The learning loop: pre-mortem
- Most failures are failures of assumption, not execution.
- A post-mortem happens when everyone is emotional and defensive. A pre-mortem flips it: write down your assumptions before you launch.
- Break the goal into component parts — leads needed, conversion rate assumed, average order value expected.
- When results come in, compare them to assumptions. Gaps show exactly where reality diverged.
- This replaces blame ("the sales team failed") with diagnosis ("which assumption was wrong?").
Pre-mortem in practice
- Ryan Deiss's firm launched a new service targeting $1M in revenue: 134 clients at $7,500 ACV, assuming 15–20% conversion from 800 leads.
- After 30 days, the offer was on pace for less than half that.
- The pre-mortem revealed: lead volume was on track, ACV was higher than expected ($12K), but conversion rate was just 7%.
- Root cause: almost no one wanted the low or mid tier — buyers only wanted the highest level of support ($15K+ upfront).
- Fix: dropped lower tiers entirely, sold only the highest tier. Simpler offer, easier to sell and market, conversion recovered.
- Without the pre-mortem, they would have scrapped the entire offer.
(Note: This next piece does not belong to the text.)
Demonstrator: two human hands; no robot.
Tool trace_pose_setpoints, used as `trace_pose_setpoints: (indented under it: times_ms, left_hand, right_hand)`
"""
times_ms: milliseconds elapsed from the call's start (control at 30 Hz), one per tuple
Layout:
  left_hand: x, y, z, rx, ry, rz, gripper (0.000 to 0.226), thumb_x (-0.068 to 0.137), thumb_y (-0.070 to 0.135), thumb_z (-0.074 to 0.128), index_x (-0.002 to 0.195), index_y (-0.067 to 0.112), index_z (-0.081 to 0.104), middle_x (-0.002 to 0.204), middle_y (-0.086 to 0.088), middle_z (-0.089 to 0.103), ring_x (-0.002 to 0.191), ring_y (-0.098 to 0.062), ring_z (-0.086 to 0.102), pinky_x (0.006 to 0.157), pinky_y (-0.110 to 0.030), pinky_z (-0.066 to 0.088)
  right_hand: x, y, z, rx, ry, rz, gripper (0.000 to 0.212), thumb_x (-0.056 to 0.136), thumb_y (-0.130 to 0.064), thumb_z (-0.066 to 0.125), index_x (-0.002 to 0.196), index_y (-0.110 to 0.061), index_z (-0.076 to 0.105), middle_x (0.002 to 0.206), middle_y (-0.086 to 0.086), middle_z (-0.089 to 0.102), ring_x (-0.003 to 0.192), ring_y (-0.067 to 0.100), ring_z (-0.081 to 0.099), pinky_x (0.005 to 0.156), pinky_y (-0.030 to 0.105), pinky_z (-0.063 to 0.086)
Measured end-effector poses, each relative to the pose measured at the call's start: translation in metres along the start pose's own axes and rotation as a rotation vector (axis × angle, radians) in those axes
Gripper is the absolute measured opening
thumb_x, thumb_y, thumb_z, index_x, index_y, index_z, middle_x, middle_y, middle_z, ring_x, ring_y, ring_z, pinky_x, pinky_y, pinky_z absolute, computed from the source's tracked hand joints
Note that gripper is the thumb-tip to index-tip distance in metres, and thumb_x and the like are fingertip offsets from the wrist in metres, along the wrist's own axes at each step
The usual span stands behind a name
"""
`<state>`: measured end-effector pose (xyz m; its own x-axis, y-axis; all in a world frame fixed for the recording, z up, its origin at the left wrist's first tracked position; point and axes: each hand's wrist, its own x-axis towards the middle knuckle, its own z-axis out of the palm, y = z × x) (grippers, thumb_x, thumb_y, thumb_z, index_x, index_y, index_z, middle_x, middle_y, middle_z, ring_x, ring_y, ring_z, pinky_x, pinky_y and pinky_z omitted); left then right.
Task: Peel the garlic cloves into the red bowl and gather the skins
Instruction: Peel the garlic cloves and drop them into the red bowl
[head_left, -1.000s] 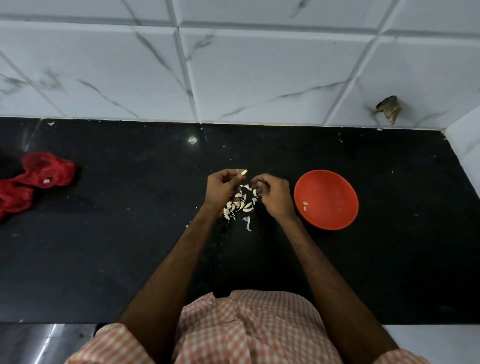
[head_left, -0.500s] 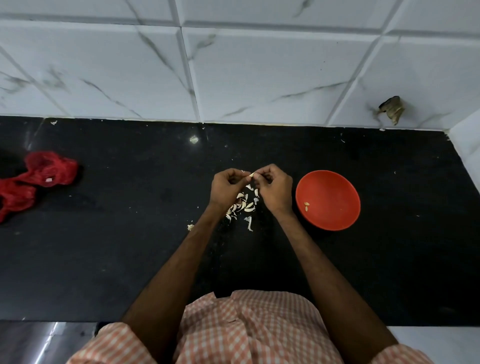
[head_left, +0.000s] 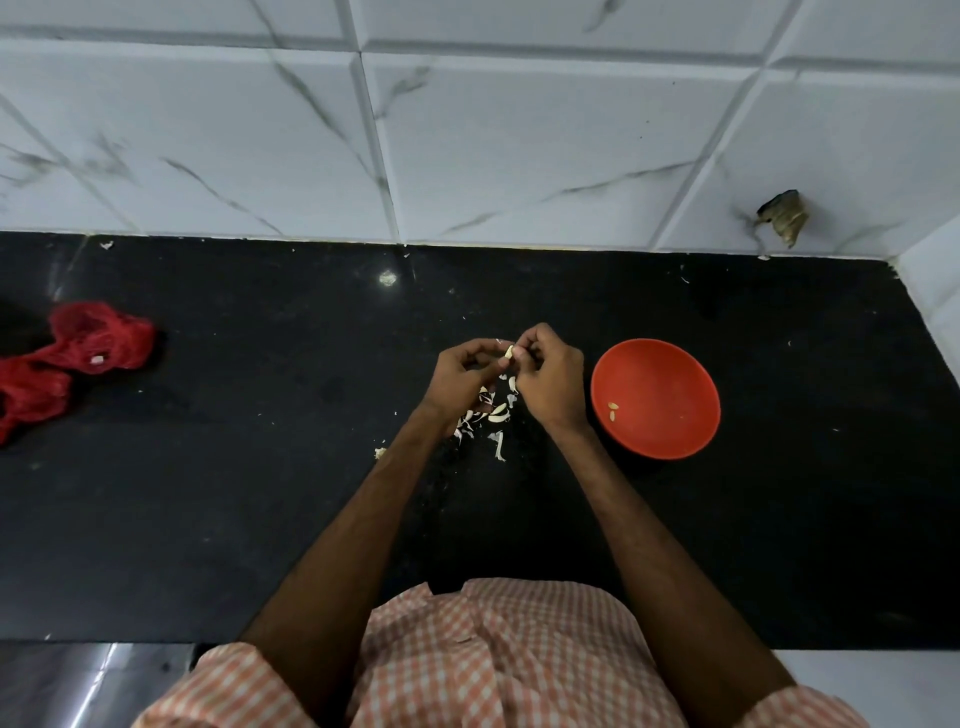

Installing all three systems
- Pick one system to install this quarter — do not try all three at once.
- Constraint finder: run the 90-day look back and Andy Grove question at every quarterly leadership meeting.
- Decision filter: require any major decision to pass all four clarity compass tests before approval.
- Learning loop: build pre-mortem assumptions into quarterly sprint planning before any initiative is approved.